Dead Giveaway: Michael uses his fake death as a friendship litmus test.
Dead Giveaway: Michael uses his fake death as a friendship litmus test.

D.C. native and first-time filmmaker Sarah Smick has a beef with Facebook. Her debut feature, Friended to Death (she directed, wrote, and co-stars), was inspired by a news item she read about a guy who faked his own death on Facebook to determine who his real “friends” were, but her skepticism of the ubiquitous social network was years in the making.

“I was a freshman in college [at Columbia] when Zuckerberg first put Facebook out there,” Smick says. “I signed up and thought it was useful. Flash-forward 10 years, and it’s still useful—but it has a lot of negative impacts in people’s lives, as well.”

In her irreverent new comedy, Smick has crafted a character who embodies the most troubling aspects of the social media generation. Michael (Ryan Hansen from TV’s Party Down and Veronica Mars) is a brash, annoying Los Angeles meter maid who spends his days giving unwarranted parking tickets and uploading pictures of them (along with his snarky comments) to the Web. He may be cocky on the outside—he frequently drops his impressive Facebook friend-count into conversation—but he hides a deep sadness.
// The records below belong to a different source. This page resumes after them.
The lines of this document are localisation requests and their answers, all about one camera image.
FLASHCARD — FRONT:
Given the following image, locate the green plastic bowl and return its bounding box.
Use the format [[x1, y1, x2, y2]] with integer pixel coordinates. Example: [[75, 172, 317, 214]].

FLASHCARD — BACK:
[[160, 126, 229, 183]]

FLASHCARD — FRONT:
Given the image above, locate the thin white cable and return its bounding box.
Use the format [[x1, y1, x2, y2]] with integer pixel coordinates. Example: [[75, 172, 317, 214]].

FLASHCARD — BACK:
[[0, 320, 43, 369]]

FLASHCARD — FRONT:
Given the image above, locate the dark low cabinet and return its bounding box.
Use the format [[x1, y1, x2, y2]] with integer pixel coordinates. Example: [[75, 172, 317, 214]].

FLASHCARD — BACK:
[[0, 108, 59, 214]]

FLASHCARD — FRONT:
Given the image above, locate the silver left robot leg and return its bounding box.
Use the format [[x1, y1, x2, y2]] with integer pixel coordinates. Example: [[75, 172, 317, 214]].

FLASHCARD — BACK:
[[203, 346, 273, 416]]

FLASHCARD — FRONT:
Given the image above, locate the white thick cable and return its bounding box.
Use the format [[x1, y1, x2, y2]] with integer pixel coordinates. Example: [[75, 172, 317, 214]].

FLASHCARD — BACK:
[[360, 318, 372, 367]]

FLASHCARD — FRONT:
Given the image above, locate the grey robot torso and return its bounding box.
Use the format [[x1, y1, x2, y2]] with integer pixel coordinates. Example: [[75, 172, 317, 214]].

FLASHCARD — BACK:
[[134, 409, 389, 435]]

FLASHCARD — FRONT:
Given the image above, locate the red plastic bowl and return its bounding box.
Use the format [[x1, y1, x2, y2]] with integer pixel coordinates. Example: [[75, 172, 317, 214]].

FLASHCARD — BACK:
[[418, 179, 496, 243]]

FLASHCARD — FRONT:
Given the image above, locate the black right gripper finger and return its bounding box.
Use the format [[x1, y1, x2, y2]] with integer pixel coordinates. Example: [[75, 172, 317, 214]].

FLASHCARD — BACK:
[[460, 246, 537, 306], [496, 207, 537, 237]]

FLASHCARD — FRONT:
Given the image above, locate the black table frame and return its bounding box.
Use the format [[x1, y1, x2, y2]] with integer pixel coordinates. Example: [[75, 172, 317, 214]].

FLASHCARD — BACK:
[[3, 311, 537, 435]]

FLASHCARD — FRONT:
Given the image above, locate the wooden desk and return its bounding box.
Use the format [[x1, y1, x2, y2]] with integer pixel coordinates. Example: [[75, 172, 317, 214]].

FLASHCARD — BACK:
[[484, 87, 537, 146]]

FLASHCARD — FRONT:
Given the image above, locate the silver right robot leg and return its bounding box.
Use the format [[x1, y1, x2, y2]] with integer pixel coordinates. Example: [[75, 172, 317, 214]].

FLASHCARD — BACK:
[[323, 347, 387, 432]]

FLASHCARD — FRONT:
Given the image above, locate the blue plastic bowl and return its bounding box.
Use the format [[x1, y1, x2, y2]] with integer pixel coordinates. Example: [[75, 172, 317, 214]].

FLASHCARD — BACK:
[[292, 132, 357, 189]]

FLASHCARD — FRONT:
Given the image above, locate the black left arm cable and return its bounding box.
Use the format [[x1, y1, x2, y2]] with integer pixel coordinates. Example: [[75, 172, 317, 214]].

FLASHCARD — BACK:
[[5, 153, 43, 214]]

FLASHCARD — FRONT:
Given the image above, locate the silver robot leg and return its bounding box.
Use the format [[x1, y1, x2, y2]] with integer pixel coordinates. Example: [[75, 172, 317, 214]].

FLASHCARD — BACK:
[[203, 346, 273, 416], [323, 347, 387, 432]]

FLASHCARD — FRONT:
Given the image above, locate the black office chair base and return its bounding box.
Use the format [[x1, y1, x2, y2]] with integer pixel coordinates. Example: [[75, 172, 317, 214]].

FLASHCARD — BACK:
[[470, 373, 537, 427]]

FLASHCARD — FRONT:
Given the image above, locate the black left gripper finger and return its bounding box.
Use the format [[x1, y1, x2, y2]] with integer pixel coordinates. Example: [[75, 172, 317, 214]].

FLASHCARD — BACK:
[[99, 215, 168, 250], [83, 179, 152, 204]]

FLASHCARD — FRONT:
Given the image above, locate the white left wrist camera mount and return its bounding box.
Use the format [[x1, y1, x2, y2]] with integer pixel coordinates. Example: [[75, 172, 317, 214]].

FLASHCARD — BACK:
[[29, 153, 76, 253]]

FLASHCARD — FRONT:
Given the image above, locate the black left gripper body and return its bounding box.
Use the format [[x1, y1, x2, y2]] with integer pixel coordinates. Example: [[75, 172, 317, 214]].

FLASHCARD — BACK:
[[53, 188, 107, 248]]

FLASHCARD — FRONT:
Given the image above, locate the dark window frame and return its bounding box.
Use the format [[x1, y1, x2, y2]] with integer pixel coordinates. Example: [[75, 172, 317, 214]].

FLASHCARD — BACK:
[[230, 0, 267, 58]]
After getting rejected by his co-workers and his best friend on the same day, he decides to use social media to stage his own death and find out whether his “friends” actually care about him.

To Smick, the film illuminates the harmful impact Facebook can have on our mental health. “Social media allows us to sustain this weird delusion that we’re connected,” she says, “but we can keep people at arm’s length so that we’re not actually vulnerable, which is what I think defines real friendship. You can kind of trick yourself into thinking you’re happy.”
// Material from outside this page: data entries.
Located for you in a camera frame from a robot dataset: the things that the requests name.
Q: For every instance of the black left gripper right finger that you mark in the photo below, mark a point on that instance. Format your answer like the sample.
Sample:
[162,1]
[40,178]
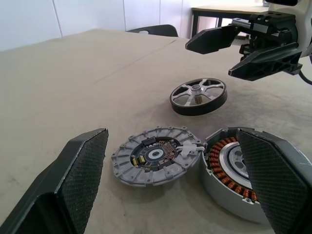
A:
[268,175]

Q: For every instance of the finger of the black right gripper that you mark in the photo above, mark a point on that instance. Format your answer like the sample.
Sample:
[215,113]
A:
[268,61]
[212,40]

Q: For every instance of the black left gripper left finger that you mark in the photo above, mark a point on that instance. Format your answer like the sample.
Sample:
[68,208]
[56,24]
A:
[73,170]

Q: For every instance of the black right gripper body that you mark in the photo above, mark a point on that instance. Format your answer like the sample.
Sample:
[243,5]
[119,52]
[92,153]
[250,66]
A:
[270,26]

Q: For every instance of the grey stator housing with copper coils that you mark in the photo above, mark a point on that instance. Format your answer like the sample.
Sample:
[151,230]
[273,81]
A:
[214,185]

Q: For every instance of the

The film takes a deep, funny dive into these complexities. At one point, Michael wonders aloud if the “likes” a comment about his death receives is an endorsement of it or a signal of grief. Facebook is really just a plot device, though; Smick is more interested in how Michael gradually builds a real relationship with his accomplice, a similarly disgraced colleague who agrees to help him mostly out of pity. Most of the film plays as a broad comedy, but its bromance is deeply felt, and the final scenes are sneakily poignant.
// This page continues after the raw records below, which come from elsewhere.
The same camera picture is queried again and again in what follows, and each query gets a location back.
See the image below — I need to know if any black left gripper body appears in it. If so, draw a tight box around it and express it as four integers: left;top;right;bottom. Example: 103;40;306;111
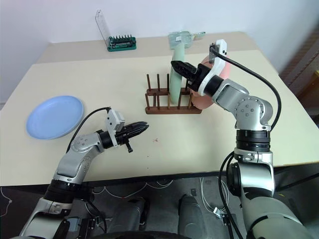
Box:
115;127;134;154

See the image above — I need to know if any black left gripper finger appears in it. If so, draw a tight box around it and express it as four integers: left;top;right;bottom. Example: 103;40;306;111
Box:
126;128;149;138
124;121;150;132

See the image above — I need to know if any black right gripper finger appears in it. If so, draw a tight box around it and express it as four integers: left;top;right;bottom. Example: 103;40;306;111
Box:
174;67;195;81
170;60;197;74

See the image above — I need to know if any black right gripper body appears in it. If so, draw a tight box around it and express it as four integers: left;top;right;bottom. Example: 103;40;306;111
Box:
187;64;211;93

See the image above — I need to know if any green plate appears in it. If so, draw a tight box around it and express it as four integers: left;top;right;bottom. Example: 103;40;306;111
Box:
169;42;187;104

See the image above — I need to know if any wooden dish rack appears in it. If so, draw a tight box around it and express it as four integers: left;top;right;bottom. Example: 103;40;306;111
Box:
145;73;203;116

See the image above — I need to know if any pink plate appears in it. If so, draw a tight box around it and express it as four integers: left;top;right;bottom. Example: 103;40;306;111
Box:
190;55;233;111

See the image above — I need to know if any clear plastic bag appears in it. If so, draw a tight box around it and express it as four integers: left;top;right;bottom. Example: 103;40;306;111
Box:
167;30;194;51

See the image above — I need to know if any green screwdriver bit set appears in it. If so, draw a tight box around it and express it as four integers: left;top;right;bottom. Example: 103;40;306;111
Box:
107;35;138;53

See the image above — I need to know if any blue plate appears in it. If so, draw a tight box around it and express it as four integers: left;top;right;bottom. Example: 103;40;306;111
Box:
25;95;85;140

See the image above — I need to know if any dark rounded robot foot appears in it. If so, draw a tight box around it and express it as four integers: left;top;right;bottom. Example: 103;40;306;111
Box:
119;197;151;232
178;193;204;234

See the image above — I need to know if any clear plastic case lid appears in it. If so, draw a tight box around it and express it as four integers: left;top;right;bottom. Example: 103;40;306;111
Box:
95;9;111;48

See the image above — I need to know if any dark rounded robot torso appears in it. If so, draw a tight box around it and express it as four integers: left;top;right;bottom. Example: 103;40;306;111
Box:
93;230;181;239

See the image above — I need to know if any dark brown furniture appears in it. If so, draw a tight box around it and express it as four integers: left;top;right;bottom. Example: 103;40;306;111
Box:
278;26;319;119

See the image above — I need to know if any small metal connector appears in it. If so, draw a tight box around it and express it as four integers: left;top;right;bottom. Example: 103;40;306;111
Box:
213;207;226;220

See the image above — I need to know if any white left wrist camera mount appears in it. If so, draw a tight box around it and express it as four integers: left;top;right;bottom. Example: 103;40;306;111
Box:
104;109;126;147

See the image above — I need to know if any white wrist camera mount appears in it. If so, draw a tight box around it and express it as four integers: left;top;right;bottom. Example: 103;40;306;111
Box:
104;109;126;147
198;39;229;97

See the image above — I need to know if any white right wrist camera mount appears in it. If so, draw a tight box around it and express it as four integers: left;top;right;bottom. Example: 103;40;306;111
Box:
198;39;229;97

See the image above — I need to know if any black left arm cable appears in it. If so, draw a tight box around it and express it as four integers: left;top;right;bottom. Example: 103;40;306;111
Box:
66;107;112;154

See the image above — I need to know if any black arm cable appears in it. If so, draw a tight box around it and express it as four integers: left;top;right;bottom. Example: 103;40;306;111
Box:
210;43;283;129
66;107;112;154

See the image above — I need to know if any white floor cable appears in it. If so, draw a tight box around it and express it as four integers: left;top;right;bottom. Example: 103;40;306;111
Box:
198;177;220;213
0;186;13;219
91;178;176;200

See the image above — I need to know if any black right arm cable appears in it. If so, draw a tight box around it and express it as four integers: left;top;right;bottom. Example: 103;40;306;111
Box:
210;43;283;129

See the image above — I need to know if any black robot body cable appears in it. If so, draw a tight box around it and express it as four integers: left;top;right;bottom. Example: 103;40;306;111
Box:
82;193;108;235
218;151;244;239
It’s a promising debut from Smick, who grew up in Bethesda and has fond memories of going to the movies at the AMC Georgetown. She attended Holton-Arms School, which counts Veep star Julia Louis-Dreyfus (who Smick calls “a really unapologetic woman in the entertainment industry”) as one of its most prominent alumnae. Smick has already followed in the four-time Emmy winner’s footsteps: Louis-Dreyfus was once president of the Holton-Arms Thespian Society, a title that Smick held more than two decades later. “It’s fun to see these literal parallels that, of course, only I am probably aware of,” she laughs.

Now that Smick is finished with Friended to Death, she’s searching for a good story set in her hometown. “D.C. is underrepresented in film, and I have some script outlines that are set in Washington and use politics as a backdrop,” she says. With so much interest in D.C.-set properties these days, Smick’s chances look good—but in the meantime, her first feature debuts at West End Cinema on Friday. See it with a “friend.”